§ **WHAT IS REQUIRED**: Which of the lines below include the word "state"? Pull each one out.

§ **MATERIAL SUPPLIED**:
= = = =
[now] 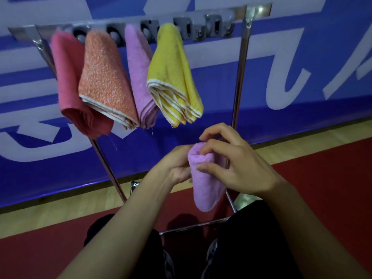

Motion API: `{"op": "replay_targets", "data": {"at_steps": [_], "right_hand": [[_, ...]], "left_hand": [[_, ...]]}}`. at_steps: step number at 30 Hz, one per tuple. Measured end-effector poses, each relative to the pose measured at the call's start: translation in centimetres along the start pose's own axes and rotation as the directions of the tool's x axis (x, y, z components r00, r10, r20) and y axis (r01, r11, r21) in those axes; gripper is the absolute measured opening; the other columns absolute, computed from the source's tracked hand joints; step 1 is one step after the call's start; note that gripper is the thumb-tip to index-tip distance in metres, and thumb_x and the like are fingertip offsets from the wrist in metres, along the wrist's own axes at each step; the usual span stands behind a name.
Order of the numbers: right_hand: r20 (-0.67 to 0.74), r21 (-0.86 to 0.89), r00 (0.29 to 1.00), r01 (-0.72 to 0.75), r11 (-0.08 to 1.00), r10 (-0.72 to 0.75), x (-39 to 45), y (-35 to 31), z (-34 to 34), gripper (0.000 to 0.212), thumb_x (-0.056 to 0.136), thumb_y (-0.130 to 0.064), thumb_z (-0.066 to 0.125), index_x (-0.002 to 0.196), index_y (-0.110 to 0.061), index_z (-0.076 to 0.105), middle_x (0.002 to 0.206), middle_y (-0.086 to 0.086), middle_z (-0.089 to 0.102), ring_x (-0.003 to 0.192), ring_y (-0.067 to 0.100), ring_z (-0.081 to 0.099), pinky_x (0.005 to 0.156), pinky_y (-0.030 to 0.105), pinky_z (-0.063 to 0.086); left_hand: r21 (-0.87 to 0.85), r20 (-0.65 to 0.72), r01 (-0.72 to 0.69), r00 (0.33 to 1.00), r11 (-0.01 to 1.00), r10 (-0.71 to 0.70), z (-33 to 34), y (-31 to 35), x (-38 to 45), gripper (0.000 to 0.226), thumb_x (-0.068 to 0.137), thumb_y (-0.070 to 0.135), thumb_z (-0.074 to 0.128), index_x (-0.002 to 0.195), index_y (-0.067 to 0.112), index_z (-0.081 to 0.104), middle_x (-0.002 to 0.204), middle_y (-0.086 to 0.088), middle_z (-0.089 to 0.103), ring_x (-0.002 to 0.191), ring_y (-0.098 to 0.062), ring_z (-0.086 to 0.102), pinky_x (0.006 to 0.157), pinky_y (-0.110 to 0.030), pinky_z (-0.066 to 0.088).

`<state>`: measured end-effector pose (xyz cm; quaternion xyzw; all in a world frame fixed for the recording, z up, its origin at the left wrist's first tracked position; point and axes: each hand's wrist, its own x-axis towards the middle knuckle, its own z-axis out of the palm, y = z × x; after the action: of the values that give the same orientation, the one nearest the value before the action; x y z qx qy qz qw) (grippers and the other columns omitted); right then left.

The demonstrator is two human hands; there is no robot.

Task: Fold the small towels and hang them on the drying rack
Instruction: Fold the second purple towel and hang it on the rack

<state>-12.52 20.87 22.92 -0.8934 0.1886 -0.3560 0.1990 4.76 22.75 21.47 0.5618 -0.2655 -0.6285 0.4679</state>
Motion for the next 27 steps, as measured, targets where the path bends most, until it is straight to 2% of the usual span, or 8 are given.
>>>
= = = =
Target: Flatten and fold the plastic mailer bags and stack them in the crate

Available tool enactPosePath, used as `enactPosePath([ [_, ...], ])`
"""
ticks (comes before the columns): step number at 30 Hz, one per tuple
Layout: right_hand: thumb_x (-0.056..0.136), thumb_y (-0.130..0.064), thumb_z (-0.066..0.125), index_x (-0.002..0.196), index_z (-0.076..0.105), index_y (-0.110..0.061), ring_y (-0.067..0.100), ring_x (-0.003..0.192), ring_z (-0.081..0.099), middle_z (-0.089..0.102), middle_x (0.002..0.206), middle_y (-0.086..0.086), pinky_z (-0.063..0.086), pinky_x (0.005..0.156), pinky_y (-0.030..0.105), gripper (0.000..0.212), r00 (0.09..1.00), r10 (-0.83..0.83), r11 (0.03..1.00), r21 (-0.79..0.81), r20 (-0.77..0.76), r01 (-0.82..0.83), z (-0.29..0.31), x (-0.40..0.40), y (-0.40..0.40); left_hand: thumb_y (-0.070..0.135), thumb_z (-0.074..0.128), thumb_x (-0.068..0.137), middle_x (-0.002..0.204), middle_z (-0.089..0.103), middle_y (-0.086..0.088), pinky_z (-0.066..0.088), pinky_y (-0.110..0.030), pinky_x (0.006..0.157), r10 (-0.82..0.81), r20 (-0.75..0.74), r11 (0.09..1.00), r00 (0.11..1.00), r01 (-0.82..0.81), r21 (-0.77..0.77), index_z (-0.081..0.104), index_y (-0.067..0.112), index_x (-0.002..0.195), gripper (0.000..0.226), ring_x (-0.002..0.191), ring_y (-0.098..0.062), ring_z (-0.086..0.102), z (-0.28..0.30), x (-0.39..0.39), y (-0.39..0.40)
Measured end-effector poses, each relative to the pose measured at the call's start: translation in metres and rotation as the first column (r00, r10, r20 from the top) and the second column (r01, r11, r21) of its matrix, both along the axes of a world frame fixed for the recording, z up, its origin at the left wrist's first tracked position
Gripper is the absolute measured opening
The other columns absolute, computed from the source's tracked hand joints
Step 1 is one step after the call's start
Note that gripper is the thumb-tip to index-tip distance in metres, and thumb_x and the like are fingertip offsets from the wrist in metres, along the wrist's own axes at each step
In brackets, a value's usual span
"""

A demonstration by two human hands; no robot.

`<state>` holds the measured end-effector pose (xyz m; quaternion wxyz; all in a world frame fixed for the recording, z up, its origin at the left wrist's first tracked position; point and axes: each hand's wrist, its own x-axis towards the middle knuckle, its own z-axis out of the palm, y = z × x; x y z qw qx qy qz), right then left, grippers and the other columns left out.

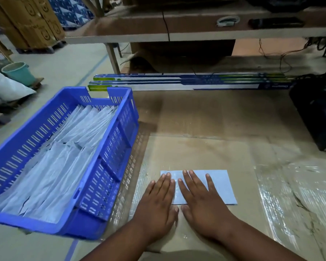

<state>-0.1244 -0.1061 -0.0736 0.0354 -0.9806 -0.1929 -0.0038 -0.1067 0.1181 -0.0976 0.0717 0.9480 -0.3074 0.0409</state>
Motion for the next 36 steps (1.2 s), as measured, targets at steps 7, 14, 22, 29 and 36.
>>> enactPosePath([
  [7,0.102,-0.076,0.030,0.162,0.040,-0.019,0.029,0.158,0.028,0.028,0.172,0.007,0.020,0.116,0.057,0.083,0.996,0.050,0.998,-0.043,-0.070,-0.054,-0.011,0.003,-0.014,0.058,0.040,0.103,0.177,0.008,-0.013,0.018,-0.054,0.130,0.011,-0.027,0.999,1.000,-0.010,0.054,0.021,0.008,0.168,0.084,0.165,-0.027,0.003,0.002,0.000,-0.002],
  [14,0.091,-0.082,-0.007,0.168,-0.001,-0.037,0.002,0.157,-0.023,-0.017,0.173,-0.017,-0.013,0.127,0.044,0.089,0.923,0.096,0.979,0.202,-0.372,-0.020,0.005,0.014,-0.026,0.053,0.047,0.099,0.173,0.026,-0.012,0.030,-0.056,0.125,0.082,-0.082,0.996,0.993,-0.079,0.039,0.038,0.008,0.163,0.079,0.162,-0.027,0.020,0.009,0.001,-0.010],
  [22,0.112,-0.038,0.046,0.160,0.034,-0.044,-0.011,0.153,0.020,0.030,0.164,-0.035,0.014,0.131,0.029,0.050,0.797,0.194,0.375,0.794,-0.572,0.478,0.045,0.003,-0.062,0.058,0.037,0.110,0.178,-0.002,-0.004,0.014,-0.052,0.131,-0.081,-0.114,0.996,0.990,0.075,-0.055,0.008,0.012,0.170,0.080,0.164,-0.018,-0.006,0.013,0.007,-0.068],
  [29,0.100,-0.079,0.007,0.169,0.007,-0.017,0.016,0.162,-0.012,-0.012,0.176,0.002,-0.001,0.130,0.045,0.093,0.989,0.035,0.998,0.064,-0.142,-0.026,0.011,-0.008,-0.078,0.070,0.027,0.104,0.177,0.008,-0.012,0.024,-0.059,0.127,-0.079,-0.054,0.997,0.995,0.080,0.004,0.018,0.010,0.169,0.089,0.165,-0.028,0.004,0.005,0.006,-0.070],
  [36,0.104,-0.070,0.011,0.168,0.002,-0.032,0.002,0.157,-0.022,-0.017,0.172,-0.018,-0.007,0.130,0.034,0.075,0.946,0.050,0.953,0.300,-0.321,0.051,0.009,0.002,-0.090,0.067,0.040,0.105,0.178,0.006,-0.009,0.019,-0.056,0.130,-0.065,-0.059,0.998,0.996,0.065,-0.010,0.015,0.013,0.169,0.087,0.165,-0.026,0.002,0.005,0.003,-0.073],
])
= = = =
§ **EXERCISE RESPONSE**:
`<state>`: measured end-effector pose (xyz cm; quaternion xyzw; all in a world frame fixed for the recording, z up, its origin at the left wrist's first tracked position; point and axes: each hand's wrist, its own x-axis towards the middle knuckle, its own z-axis out of the palm, y = z × x; after the action: of the values that give the same orientation, the one nearest the value before the action; x y z qx qy qz qw) (grippers and the other columns omitted); right then left.
<state>-12.52 20.87 22.92 -0.8934 0.1886 -0.3560 0.1990 4.76 22.75 21.47 0.5618 -0.2655 -0.6285 0.4679</state>
`<state>` holds the measured end-effector pose (xyz m; quaternion wxyz; all in a world frame fixed for the recording, z up, its origin at the left wrist's first tracked position; point and axes: each hand's wrist, its own x-axis towards the middle knuckle, its own z-axis out of the palm, y = z × x; x y z qw qx qy qz), right then left, grippers and the other columns left out.
<state>-0.1244 -0.1061 -0.0736 0.0354 -0.9806 -0.1929 -0.0038 -0.1067 0.1181 -0.0976 0.0717 0.9480 -0.3074 0.0409</state>

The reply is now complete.